A Mind That Suits What doesn't kill me, makes me laugh... usually.



Monday, November 10, 2003 :::
 
How rude can people get?

Regular readers know that A Mind That Suits hates sprawl, and finds conservative snickering over the issue to be ill-considered, at best. Is there really no harm to society in the fact that millions of us are stuck in traffic every morning for an hour or more, completely isolated from human contact except for the anger that traffic uniquely causes?

But people have always been rude and inconsiderate. Modern life just supplies more opportunities, and fewer constraints. A car-free life in the most beautiful city in America is hardly free from this general truth.

This morning, A Mind That Suits heard the distinctively annoying click of a hurrying woman in the wrong-sized high heels. A glance back revealed she was also talking on the cell phone and struggling with her oversized bag. Being a gentleman and not in as great a hurry, A Mind That Suits stepped aside to let the woman pass. In about 10 steps, she arrived at the first of her important destinations, the drop-off box for Blockbusters, whereupon she slowed down dramatically as she struggled harder to pull the video out of her over-sized bag. Only she also began to stagger and veer all over the sidewalk, effectively stopping A Mind That Suits in his tracks. My, how important it was that she jump ahead of him for an entire second.

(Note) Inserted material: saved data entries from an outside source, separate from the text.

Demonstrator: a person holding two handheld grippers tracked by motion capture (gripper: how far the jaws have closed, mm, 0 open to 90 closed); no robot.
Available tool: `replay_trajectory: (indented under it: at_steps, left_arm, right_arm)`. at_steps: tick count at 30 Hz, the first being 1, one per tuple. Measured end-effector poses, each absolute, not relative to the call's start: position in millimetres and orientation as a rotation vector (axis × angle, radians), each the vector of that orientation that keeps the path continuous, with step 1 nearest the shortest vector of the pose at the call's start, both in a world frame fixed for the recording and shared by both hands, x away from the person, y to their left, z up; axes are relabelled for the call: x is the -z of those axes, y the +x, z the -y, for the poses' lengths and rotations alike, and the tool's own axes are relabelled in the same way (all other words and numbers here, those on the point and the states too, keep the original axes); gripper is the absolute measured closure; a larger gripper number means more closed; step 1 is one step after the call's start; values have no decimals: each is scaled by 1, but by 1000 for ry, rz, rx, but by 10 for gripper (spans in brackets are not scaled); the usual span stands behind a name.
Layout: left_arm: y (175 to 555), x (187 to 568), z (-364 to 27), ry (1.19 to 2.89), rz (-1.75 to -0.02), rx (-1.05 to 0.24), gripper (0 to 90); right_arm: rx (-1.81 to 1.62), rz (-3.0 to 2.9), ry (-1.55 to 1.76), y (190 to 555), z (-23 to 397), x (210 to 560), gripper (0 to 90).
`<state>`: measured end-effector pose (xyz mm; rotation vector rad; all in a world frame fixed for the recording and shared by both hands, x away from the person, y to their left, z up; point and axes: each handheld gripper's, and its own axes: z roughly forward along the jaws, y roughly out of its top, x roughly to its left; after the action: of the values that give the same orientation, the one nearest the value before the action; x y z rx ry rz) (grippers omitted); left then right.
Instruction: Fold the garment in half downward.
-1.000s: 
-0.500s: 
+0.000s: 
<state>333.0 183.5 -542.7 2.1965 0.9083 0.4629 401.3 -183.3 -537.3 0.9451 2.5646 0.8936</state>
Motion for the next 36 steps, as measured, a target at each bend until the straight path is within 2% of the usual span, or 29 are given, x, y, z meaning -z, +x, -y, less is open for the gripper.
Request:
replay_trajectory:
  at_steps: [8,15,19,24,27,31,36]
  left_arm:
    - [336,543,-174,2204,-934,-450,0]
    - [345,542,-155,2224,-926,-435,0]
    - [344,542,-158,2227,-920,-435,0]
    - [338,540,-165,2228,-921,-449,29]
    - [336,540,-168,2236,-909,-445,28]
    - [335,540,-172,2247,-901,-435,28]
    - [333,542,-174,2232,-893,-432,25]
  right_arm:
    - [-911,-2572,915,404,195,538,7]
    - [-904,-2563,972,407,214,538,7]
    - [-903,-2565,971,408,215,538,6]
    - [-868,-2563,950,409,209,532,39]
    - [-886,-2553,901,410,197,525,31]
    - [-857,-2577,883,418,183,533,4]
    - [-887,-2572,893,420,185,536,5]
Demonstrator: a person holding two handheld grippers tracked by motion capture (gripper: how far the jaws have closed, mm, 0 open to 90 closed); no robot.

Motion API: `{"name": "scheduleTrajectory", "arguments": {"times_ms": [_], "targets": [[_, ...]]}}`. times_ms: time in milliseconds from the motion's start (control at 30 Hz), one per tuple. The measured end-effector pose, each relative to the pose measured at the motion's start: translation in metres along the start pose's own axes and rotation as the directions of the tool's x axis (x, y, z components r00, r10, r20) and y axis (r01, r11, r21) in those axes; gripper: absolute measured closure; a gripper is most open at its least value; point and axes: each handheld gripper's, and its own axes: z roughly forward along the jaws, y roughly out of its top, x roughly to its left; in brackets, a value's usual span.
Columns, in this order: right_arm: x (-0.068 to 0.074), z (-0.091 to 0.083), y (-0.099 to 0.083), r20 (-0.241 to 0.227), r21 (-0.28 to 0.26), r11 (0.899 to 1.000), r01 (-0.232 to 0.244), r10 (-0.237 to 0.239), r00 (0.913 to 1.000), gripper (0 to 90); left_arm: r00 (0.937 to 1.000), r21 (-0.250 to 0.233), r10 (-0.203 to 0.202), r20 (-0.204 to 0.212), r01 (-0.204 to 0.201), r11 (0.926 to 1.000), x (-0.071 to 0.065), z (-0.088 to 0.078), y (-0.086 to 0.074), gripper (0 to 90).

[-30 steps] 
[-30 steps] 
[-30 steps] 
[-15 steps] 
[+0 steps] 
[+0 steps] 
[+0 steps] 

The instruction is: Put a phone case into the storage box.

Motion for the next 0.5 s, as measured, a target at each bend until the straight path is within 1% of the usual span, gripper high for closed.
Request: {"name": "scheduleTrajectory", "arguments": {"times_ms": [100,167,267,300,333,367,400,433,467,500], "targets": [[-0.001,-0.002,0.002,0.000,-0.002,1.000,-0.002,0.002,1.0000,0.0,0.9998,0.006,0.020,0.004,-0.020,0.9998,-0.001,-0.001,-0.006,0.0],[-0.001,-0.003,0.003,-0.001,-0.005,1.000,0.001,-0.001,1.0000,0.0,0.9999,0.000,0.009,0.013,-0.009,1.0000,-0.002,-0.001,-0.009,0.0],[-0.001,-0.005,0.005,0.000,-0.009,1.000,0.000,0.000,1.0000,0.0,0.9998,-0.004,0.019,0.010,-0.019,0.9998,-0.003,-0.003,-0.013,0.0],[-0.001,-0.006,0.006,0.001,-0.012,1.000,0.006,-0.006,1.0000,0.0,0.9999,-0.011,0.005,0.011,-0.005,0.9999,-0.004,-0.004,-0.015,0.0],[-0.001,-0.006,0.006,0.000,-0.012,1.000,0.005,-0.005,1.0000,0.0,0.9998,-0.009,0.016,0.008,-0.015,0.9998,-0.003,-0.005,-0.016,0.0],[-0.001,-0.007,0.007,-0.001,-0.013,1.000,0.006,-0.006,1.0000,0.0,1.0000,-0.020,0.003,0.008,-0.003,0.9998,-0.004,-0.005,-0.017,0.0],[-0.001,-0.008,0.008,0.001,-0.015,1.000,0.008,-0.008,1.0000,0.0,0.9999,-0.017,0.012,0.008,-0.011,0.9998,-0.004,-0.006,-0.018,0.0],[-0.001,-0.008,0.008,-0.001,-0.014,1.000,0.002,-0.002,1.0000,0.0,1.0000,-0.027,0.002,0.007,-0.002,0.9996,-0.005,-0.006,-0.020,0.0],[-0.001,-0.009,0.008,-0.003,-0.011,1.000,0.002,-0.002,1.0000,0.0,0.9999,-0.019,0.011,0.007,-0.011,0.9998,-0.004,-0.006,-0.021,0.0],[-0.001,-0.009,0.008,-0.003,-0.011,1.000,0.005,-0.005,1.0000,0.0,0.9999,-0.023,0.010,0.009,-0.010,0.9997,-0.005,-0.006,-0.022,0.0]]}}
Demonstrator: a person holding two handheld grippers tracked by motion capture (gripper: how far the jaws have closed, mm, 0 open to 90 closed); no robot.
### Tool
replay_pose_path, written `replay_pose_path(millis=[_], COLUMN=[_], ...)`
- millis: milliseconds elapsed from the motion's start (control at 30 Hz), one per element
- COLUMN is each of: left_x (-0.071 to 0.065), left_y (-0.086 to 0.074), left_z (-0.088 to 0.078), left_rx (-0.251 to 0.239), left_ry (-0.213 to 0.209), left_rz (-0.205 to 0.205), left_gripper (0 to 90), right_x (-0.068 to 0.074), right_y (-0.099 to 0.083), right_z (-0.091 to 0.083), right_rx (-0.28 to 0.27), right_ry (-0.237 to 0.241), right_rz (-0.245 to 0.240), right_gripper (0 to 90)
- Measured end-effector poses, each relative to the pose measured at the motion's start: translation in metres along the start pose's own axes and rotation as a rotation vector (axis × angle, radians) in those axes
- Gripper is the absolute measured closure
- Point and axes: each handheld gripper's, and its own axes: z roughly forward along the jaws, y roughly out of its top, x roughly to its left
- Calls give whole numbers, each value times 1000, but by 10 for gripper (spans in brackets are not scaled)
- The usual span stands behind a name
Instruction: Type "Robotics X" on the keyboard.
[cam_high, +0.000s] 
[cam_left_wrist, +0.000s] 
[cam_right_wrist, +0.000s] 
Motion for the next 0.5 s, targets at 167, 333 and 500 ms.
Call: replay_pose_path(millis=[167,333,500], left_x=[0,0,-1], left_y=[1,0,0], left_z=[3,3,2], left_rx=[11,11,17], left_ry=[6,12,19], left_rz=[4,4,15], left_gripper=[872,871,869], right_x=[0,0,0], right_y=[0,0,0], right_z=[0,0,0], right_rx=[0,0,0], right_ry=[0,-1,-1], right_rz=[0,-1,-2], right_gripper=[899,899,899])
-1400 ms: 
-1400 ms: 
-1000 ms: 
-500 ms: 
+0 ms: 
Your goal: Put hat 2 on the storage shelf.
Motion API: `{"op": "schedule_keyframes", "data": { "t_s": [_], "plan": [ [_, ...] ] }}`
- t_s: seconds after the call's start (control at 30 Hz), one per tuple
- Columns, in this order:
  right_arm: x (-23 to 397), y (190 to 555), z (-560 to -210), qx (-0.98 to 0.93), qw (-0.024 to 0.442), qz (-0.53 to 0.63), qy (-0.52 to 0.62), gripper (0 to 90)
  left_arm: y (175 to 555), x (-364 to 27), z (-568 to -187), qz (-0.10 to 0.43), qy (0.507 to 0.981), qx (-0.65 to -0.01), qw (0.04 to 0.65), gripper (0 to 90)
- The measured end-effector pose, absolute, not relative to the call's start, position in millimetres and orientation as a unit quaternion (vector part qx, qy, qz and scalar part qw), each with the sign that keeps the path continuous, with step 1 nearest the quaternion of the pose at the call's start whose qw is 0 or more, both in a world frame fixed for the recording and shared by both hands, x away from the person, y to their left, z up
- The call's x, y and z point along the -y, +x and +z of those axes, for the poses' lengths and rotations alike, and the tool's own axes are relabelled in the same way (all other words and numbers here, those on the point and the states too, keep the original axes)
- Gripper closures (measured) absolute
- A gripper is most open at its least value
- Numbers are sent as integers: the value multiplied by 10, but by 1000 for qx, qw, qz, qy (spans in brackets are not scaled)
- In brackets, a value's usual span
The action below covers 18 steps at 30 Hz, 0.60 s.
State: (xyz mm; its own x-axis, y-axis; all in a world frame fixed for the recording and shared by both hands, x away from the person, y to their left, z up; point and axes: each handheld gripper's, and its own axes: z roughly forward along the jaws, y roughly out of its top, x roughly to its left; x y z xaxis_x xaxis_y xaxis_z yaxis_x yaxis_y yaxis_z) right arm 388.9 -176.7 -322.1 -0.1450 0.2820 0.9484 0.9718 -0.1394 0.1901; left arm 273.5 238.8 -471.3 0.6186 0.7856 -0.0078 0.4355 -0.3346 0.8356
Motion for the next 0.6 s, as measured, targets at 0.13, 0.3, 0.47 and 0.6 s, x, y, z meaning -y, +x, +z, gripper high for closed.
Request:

He will now be less likely to step out of the way for overscheduled, preoccupied young ladies, who in turn will wonder about the decline in chivalry.

Washington's famed Metro is indeed visually stunning, but it is also stunningly mismanaged and eternally plagued by technical problems. Shortly after the Showdown at the Blockbuster's Drop-Box, A Mind That Suits found himself on a train whose automatic controls were having some problems. Normally the trains, controlled by a central computer system, accelerate and decelerate almost imperceptibly, making it possible to stand reading without holding on to anything. Not this morning. The train lurched forward and slammed to a halt with little reason and no predictibility, making a pole essential for one's safety. A Mind That Suits found himself at the pole nearest a door, and so grabbed it. And as the train was jerking into Dupont Circle, one middle-aged gentlemen, who at least dressed the part of a sharp lawyer, got up from his seat and made it clear that he was going for the door on the other side of the arm of A Mind That Suits. After a second's pause about two inches from said arm, he began to move forward again, clearly intending to force the arm out of the way, without so much as an "excuse me." A Mind That Suits said simply,"After the train stops. I'm not going to fall over." The guy-who-dressed-like-a-sharp-lawyer merely nodded assent to the reasonableness of the declaration, but did not apologize for his rudeness nor, it goes without saying, laugh quietly and self-deprecatingly. Self-deprecation is not considered a virtue in this town.

And people wonder why they are in a foul mood when they get to the office.